Acho que foi nessa época que descobri que dinheiro não traz felicidade. Éramos pessoas pobres, muito pobres até, mas os meus pais e os meus avós não deixaram que percebêssemos isso, essa ficha caiu muito depois. A minha avó aquecia água para eu tomar banho numa bacia, mas só muito mais tarde percebi que não tínhamos água quente. Éramos uma família muito grande, com união e afeto. Quando o meu pai passou num concurso para advogado do Banco Nacional de Desenvolvimento Económico, fomos para um bairro de classe média, que é a Tijuca, e foi a primeira vez que me vi negra, foi a primeira vez que entendi que a minha cor de pele era uma questão. Claro que sabia que era negra, mas ali percebi que o meu destino se alteraria pela forma como era tratada e encarada. As coisas complicaram-se e a minha mãe morreu aos 46 anos, com um enfarte fulminante. Acho que as pressões que sentia ali influenciaram. O meu pai também acabou logo com o nosso encanto. Um dia disse-nos: “Vocês estão aqui porque a escola é melhor, o bairro é menos violento, mas entendam que não são daqui. As pessoas apenas vos toleram”. Essa foi uma frase que me perseguiu desde a pré-adolescência até à vida adulta. Percebi tanto a realidade política, quanto a social e racial nessa mudança de bairro.

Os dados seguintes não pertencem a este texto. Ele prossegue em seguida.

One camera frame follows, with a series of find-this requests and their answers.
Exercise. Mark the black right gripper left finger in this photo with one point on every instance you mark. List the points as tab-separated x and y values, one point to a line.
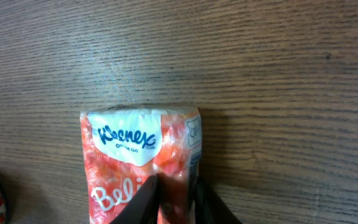
143	207

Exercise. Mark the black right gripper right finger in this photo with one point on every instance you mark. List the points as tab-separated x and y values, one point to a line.
210	208

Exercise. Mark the red Kleenex tissue pack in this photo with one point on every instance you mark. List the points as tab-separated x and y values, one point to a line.
123	146

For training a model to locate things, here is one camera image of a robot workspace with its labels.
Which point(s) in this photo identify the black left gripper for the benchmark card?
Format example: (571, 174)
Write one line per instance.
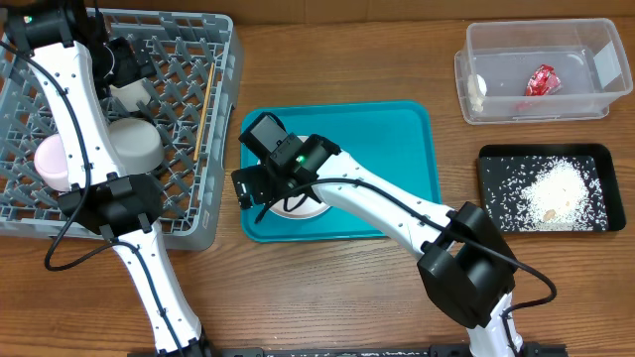
(137, 66)

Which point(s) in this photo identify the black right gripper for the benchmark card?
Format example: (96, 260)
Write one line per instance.
(246, 183)

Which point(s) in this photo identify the white cup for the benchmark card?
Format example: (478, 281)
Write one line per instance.
(131, 94)

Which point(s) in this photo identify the large white plate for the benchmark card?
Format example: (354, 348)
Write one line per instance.
(302, 210)

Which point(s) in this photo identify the grey plastic dish rack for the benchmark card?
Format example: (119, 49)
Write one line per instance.
(182, 47)

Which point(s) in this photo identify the grey bowl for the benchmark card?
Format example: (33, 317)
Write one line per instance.
(138, 145)

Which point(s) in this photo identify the wooden chopstick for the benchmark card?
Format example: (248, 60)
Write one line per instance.
(203, 113)

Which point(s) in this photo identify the white pink bowl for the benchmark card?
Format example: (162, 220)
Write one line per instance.
(50, 163)

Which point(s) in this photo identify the white napkin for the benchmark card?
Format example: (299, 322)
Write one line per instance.
(477, 89)

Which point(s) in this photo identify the red snack wrapper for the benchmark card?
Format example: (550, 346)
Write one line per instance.
(544, 81)

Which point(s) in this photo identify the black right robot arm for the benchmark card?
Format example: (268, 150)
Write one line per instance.
(466, 266)

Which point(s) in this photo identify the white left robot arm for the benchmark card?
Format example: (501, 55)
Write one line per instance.
(75, 63)

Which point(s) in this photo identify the teal plastic serving tray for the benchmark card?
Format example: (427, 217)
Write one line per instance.
(391, 139)

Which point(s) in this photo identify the black plastic tray bin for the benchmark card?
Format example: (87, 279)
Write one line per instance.
(600, 154)

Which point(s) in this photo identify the clear plastic bin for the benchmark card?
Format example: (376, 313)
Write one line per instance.
(587, 55)

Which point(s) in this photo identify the pile of white rice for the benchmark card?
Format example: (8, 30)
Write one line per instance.
(543, 193)

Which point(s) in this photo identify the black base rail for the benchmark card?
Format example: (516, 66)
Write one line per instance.
(532, 349)

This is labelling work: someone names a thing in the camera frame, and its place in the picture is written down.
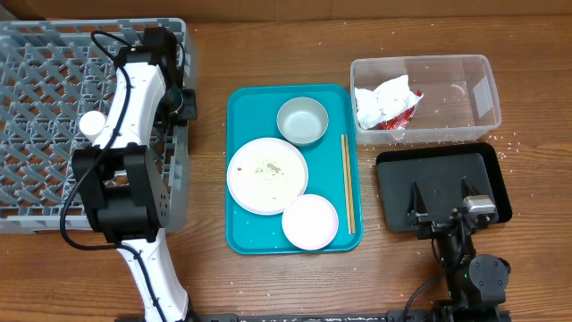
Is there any teal plastic tray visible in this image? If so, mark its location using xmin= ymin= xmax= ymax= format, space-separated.
xmin=225 ymin=84 xmax=364 ymax=255

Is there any large white dirty plate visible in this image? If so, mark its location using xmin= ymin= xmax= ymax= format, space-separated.
xmin=226 ymin=138 xmax=309 ymax=216

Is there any white napkin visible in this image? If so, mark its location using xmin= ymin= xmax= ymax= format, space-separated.
xmin=354 ymin=75 xmax=417 ymax=131

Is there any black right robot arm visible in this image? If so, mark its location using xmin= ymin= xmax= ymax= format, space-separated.
xmin=402 ymin=177 xmax=511 ymax=322

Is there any red snack wrapper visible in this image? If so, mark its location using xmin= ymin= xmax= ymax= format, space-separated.
xmin=380 ymin=90 xmax=424 ymax=130

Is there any wooden chopstick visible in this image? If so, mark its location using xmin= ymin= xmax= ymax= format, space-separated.
xmin=343 ymin=134 xmax=356 ymax=234
xmin=341 ymin=134 xmax=353 ymax=234

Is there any wooden chopstick left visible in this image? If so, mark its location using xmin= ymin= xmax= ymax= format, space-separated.
xmin=341 ymin=134 xmax=353 ymax=234

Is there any black tray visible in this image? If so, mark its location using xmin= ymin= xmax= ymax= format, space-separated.
xmin=376 ymin=142 xmax=513 ymax=233

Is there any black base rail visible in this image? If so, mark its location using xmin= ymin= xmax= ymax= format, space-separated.
xmin=114 ymin=310 xmax=512 ymax=322

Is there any clear plastic bin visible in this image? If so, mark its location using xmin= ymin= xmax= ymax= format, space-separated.
xmin=349 ymin=55 xmax=502 ymax=145

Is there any wooden chopstick right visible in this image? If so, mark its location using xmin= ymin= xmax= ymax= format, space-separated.
xmin=343 ymin=134 xmax=356 ymax=234

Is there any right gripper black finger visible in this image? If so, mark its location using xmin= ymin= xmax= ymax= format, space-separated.
xmin=461 ymin=176 xmax=480 ymax=199
xmin=408 ymin=181 xmax=427 ymax=216

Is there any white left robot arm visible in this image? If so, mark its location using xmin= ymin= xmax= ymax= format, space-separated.
xmin=70 ymin=27 xmax=197 ymax=321

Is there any white paper cup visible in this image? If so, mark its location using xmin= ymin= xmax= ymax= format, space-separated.
xmin=79 ymin=110 xmax=106 ymax=143

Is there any grey dishwasher rack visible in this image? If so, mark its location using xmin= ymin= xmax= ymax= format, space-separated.
xmin=1 ymin=18 xmax=198 ymax=234

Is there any grey bowl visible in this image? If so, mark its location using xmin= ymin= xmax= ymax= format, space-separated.
xmin=276 ymin=97 xmax=329 ymax=146

Foi aí que nasceu o gosto pela literatura, como uma forma de refúgio?
Sou disléxica e a minha mãe, que era professora do ensino básico, percebeu cedo. Fiz um tratamento e aí o meu cérebro começou a organizar melhor as coisas e a aproximar-me da leitura. E o meu pai fazia com que lêssemos muito. Pensava que um dia também podia ser eu a escrever. Mas depois acontece a vida, os filhos, as contas para pagar e os sonhos são adiados.

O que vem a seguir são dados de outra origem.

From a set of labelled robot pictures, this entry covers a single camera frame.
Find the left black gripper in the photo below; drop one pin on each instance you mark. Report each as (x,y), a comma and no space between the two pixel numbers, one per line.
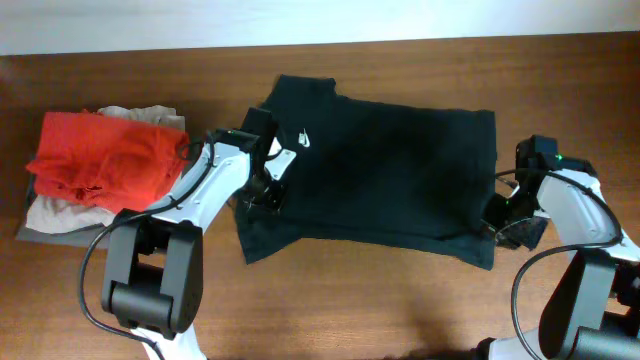
(274,202)

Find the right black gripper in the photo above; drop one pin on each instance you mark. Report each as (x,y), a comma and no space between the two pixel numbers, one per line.
(505,237)

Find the black Nike t-shirt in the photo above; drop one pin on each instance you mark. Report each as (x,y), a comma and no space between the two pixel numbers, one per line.
(393,175)

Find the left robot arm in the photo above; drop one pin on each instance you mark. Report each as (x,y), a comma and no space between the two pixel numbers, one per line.
(153,280)

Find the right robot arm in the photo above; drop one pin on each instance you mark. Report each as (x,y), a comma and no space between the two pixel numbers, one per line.
(593,312)

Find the red folded shirt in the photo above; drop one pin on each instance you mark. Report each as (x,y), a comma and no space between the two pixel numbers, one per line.
(113,163)

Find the grey folded shirt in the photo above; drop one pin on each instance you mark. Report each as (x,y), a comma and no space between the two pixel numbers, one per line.
(75,238)

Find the beige folded shirt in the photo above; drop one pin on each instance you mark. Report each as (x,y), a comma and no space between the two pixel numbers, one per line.
(57,216)

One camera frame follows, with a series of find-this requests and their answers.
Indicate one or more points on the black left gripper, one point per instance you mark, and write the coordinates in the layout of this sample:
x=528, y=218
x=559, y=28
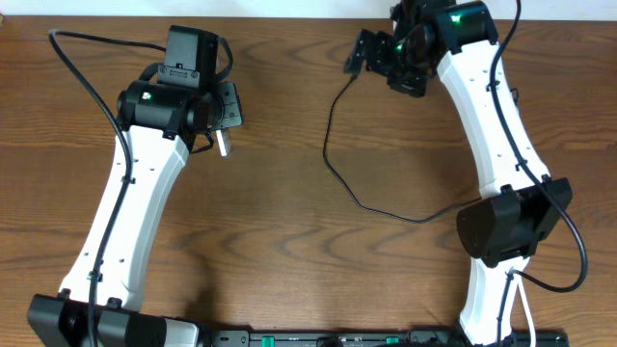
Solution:
x=234, y=113

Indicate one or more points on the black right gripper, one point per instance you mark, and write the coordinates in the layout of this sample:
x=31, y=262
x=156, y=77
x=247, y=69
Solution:
x=380, y=43

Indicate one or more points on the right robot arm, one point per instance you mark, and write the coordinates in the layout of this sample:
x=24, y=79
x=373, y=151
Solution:
x=519, y=202

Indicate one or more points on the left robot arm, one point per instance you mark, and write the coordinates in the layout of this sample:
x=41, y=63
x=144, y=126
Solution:
x=157, y=120

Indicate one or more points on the Galaxy S25 Ultra smartphone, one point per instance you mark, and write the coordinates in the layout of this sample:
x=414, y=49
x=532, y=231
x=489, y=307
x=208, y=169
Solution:
x=224, y=142

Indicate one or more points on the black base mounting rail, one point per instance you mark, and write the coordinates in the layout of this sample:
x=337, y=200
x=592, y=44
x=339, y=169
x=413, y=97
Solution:
x=366, y=338

O jornalismo surgiu dessa necessidade de ter uma carreira que pagasse as contas?
Eu queria estudar história, mas a minha mãe avisou-me que ia acabar numa sala de aulas e os professores ganham muito pouco. Mal sabia ela quais eram os salários dos jornalistas. Acabei a estudar jornalismo e comecei a trabalhar no desporto. Fiquei anos a trabalhar numa confederação de desporto como responsável de comunicação. Viajava imenso e um dia percebi que estava exausta, tive um colapso e o médico mandou-me tirar um mês de férias para descansar a sério. Foi aí que comecei a fazer pesquisa para aquilo que seria o Água de Barrela. Escrever um livro passou a ser uma fuga nessa altura da minha vida em que as coisas não estavam muito fáceis. Quando terminei, senti um vazio. Inscrevi-me num concurso nacional e ganhei, foi aí que tudo começou realmente. Ainda sou jornalista, mas sou mais escritora hoje.
Sofreu do síndrome de impostor de que muitos escritores falam? O Prémio Jabuti, por exemplo, fez com que isso mudasse?

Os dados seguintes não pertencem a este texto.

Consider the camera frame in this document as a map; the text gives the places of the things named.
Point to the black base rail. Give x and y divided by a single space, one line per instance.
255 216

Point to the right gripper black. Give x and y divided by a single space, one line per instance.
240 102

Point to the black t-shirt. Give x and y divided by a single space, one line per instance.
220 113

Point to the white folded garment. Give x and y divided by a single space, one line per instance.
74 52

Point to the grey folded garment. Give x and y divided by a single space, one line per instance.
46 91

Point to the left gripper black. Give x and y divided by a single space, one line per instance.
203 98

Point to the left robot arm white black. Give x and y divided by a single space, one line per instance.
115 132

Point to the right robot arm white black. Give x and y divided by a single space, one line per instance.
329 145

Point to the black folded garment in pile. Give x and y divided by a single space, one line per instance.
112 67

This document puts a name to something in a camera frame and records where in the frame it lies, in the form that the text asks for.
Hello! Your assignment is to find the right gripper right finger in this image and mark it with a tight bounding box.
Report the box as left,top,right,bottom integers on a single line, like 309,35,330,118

É um processo doloroso. Tive síndrome de impostor, pensei que era sorte de principiante. Foi algo de que me fui apropriando aos poucos. Quando ganhei o Prémio Jabuti, já me achava escritora, mas não uma escritora capaz de ganhar o Jabuti. Fui para a cerimónia com o meu marido só para curtir o momento, beber um copo, aplaudir os colegas. Não estava minimamente à espera de ganhar.
Quando é que percebeu que tinha realmente leitores do outro lado?
Acho que ainda tenho essa insegurança. Até hoje, quando vou a um evento, digo: “Não vai encher, não vai muita gente”. Felizmente, as redes sociais são um termómetro que nos diz o contrário. As pessoas marcam-me em publicações e mandam mensagens. Fico muito feliz de ver a quantidade de pessoas que têm lido o livro em Portugal e que se têm sentido impactadas. É engraçado como é que um ambiente tão artificial, o online, nos aproxima das pessoas nos mais variados cantos do mundo. Isso dá-me uma alegria enorme, mas também uma grande responsabilidade. Se não fossem as redes sociais nunca saberia que sou lida. Assim, é como se me conseguisse ver no meio de uma multidão.